One of the most trusted and respected newspapers in the United States, The New York Times, on April 25th, published a photo of COVID-19 victims' funeral in east Delhi wherein a large number of cremations are taking place. The infamous photo not only highlighted the extent of the devastation caused by the second wave of the pandemic in India but also captured the spillover effect of the surge in COVID-19 deaths on the environment.
Every year nearly 75 lakh people die in India, and 1.5 to two crore trees are cut for conducting their last rites. To reduce the tree felling, the Indian Council of Agricultural Research's Central Institute for Research on Cotton Technology (CIRCOT) in Mumbai has come up with the idea of 'Green Crematorium' through which the environmental damage and cost of cremation can be reduced.
In India, the agricultural waste that is generated after the crops are harvested is usually burnt.

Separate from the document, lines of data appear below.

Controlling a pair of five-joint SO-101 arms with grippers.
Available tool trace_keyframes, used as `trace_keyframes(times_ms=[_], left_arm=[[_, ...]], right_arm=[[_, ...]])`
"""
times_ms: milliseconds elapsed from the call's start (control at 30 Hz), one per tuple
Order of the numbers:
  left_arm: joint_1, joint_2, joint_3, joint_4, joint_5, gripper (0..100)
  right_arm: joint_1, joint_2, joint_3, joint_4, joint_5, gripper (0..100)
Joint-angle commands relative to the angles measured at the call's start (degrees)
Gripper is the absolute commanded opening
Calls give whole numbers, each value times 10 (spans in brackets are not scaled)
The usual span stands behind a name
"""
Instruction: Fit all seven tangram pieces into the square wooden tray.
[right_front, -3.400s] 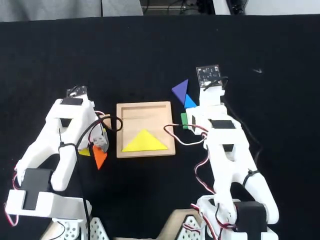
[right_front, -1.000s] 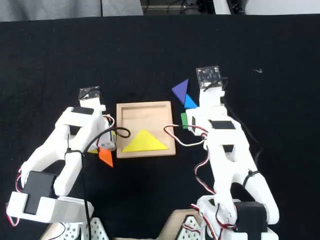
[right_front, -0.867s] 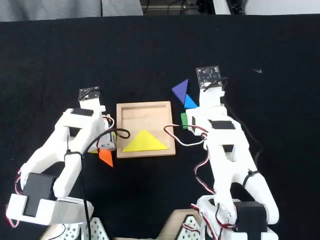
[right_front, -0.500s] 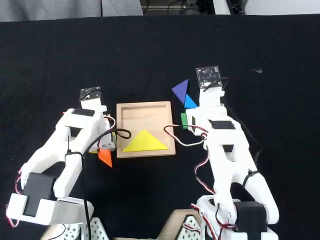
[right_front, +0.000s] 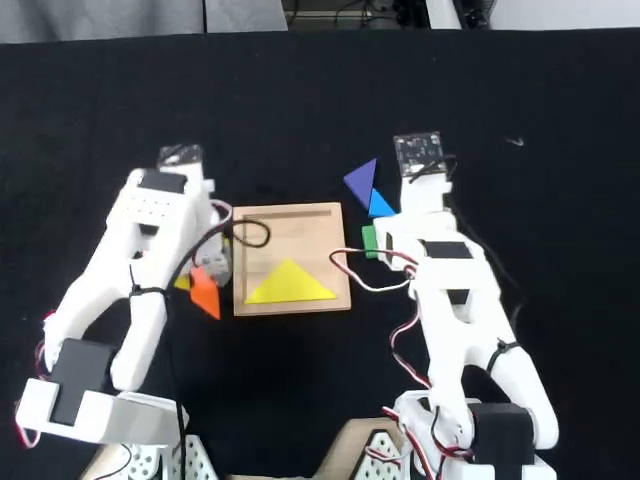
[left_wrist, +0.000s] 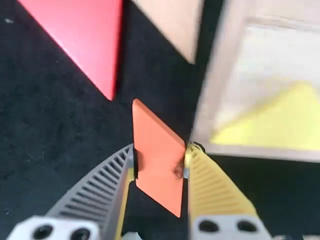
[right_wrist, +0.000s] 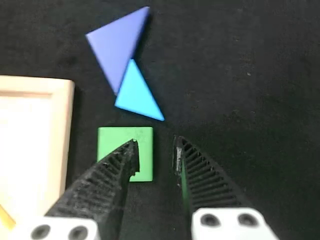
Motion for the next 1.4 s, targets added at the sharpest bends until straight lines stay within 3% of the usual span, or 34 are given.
trace_keyframes(times_ms=[0,167,300,467,767,1133,1367], left_arm=[[73,-11,-107,63,5,51],[152,-5,-124,25,49,50],[187,-4,-93,-73,90,50],[218,-4,-38,-186,88,50],[258,2,-40,-195,91,50],[269,165,-161,-201,92,50],[271,176,-186,-204,175,50]], right_arm=[[26,-5,-10,-12,1,127],[64,-2,-21,-12,-4,127],[96,-1,-23,-14,-5,125],[115,-1,-22,-33,-6,125],[119,-2,-22,-33,-6,125],[116,-1,-22,-33,-6,126],[114,-1,-22,-33,-6,126]])
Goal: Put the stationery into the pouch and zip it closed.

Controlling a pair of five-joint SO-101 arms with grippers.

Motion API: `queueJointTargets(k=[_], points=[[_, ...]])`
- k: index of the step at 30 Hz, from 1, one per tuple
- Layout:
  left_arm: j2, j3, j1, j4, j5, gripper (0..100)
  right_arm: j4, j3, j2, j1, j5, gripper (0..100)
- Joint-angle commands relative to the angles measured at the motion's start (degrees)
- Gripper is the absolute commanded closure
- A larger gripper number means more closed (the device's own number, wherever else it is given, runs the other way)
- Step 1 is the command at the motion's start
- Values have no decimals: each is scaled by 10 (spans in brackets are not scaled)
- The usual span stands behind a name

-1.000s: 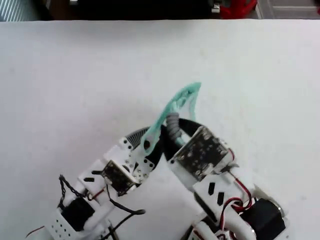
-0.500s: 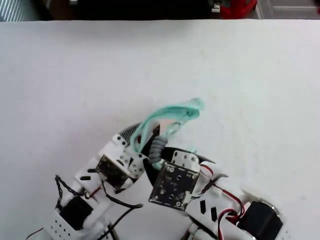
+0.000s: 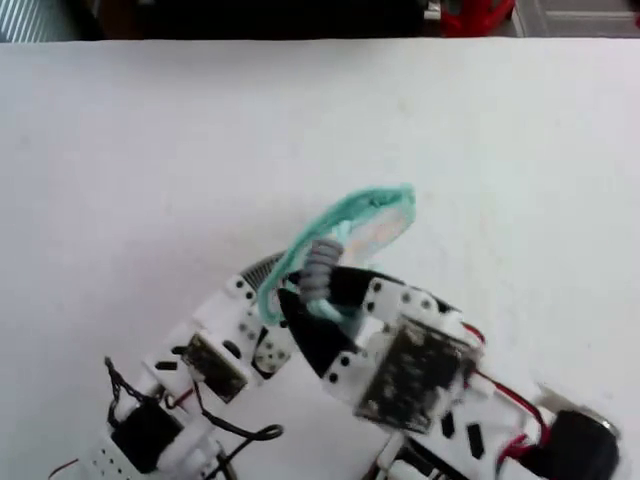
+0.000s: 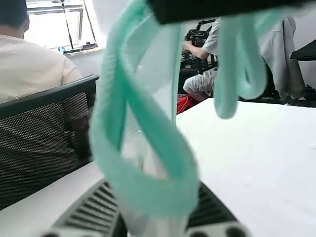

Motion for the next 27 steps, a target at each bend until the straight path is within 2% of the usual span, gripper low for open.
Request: queueJointTargets(k=[1,7,11,13,16,20,27], points=[[7,10,8,18,-18,976,-53,-53,38,-17,-2,980],[7,20,8,25,-20,976,-62,-196,82,84,-4,980],[8,21,7,27,-36,976,-29,-287,166,116,-4,980],[8,21,7,31,-38,976,11,-316,216,99,-5,980],[20,14,-15,36,-35,976,69,-353,275,14,1,980],[116,-33,-30,23,-23,976,128,-417,340,-68,20,980],[389,-124,-32,-67,-13,976,194,-448,412,-71,36,980]])
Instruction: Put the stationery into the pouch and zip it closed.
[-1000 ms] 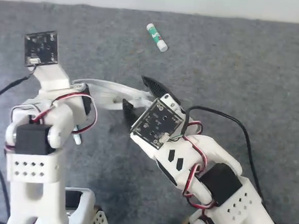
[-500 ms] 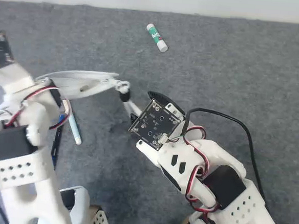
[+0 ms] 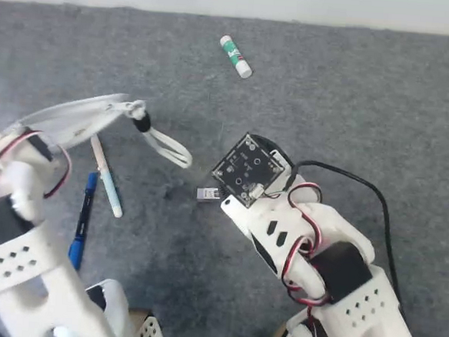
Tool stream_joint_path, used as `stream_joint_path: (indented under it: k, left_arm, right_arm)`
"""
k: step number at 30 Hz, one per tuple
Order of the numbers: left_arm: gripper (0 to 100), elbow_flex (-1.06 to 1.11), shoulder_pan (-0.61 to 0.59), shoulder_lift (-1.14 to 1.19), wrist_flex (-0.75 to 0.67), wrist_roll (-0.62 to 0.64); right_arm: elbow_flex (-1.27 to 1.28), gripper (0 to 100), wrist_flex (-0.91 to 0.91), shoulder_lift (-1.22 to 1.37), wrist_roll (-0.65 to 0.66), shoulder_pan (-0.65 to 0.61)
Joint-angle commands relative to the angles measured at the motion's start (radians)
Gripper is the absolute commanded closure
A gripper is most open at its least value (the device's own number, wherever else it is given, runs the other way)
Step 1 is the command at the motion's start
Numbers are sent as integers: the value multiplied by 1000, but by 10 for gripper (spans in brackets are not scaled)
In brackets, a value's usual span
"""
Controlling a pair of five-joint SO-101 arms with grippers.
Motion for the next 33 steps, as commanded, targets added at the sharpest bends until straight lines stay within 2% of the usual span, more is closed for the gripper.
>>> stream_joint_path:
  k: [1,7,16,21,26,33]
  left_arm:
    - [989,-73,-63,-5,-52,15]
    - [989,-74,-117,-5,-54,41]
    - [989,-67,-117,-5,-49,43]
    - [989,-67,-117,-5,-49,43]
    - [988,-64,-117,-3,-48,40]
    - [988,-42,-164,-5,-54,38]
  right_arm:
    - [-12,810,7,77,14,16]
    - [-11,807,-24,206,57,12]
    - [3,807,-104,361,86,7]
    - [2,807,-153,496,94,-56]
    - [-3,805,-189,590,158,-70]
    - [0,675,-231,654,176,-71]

Instead of burning, if this biomass is used for conducting the last rites of the deceased, it can reduce pollution, according to ICAR.
About 300 Kg of wood is required for a funeral when a person dies. The cost of just the wood comes to around ₹5000, but more than that, at least three trees are also cut, reported Loksatta.
ICAR-CIRCOT has come up with the concept to collect weeds and other wastage from the field after harvest and use them for conducting the last rites. For this, the waste biomass can be purchased from the farmers who usually incinerate it.
If this option is adopted, the cost of cremation might be reduced, tree felling can be stopped, and it could also provide some income to the farmers.
The institute has also developed cremation rooms that are equipped with blowers. The rooms can be reused after six to eight hours, unlike cremations using wooden logs that require at least 10 to 12 hours to burn out completely.
The ICAR would soon be making logs from dung and farm weeds. Funeral through such means would cost around ₹2000. With the surge in deaths amid the second wave of the pandemic, a green crematorium can not only cut the cost of funerals but also prevent damage to the environment.